» The task:
Restate the data below word for word. Leave the images out.

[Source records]
────────────────────
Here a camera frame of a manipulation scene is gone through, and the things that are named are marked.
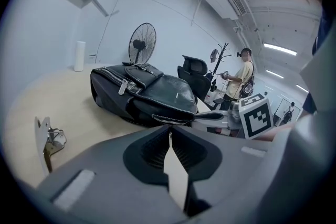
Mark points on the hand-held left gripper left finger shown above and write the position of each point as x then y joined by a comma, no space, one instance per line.
105,178

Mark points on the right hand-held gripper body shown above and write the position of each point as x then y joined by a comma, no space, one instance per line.
256,118

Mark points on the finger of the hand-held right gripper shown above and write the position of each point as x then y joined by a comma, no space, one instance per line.
210,124
211,115

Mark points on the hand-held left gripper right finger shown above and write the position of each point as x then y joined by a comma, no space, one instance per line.
225,178

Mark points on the black leather backpack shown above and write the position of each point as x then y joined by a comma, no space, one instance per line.
157,91

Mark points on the person's right forearm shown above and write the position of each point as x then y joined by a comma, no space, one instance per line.
281,132

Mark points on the white desk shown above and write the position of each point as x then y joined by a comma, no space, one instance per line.
218,102

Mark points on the ceiling tube light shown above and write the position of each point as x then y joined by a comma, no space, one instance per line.
274,74
302,88
280,49

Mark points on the black office chair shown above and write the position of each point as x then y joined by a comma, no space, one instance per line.
194,65

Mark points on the black coat rack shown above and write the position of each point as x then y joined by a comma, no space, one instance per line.
220,63

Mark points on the grey hanging cap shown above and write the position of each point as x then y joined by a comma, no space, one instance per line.
214,55

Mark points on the metal clip with keys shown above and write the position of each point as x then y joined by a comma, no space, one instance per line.
42,139

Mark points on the black standing fan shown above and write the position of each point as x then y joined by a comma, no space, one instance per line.
137,43

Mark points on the white air conditioner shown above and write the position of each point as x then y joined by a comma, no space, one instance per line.
223,2

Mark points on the person's dark shirt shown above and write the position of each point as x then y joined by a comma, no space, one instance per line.
325,23

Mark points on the white cylinder container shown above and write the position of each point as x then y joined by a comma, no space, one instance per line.
79,56
────────────────────
» Exercise response:
Here a camera frame of a manipulation scene is gone through, and the things that are named are marked.
Mark points on the hand-held left gripper left finger shown above and write the position of each point as x then y joined by a comma, no space, one instance per line.
105,178

Mark points on the right hand-held gripper body shown above and write the position of each point as x then y joined by a comma, no space, one instance per line.
256,118

Mark points on the finger of the hand-held right gripper shown above and write the position of each point as x then y joined by a comma, no space, one instance per line.
210,124
211,115

Mark points on the hand-held left gripper right finger shown above and write the position of each point as x then y joined by a comma, no space, one instance per line.
225,178

Mark points on the black leather backpack shown above and write the position of each point as x then y joined by a comma, no space, one instance per line.
157,91

Mark points on the person's right forearm shown above and write the position of each point as x then y joined by a comma, no space, one instance per line.
281,132

Mark points on the white desk shown above and write the position of each point as x then y joined by a comma, no space, one instance per line.
218,102

Mark points on the ceiling tube light shown above and write the position of each point as x then y joined by a comma, no space, one instance per line.
274,74
302,88
280,49

Mark points on the black office chair shown above and write the position of each point as x then y joined by a comma, no space, one instance per line.
194,65

Mark points on the black coat rack shown above and write the position of each point as x then y joined by a comma, no space, one instance per line.
220,63

Mark points on the grey hanging cap shown above and write the position of each point as x then y joined by a comma, no space, one instance per line.
214,55

Mark points on the metal clip with keys shown above and write the position of each point as x then y joined by a comma, no space, one instance per line.
42,139

Mark points on the black standing fan shown above and write the position of each point as x then y joined by a comma, no space, one instance per line.
137,43

Mark points on the white air conditioner shown above and write the position of each point as x then y joined by a comma, no space, one instance per line.
223,2

Mark points on the person's dark shirt shown above and write the position of each point as x then y joined by a comma, no space, one instance per line.
325,23

Mark points on the white cylinder container shown above and write the position of each point as x then y joined by a comma, no space, one instance per line.
79,56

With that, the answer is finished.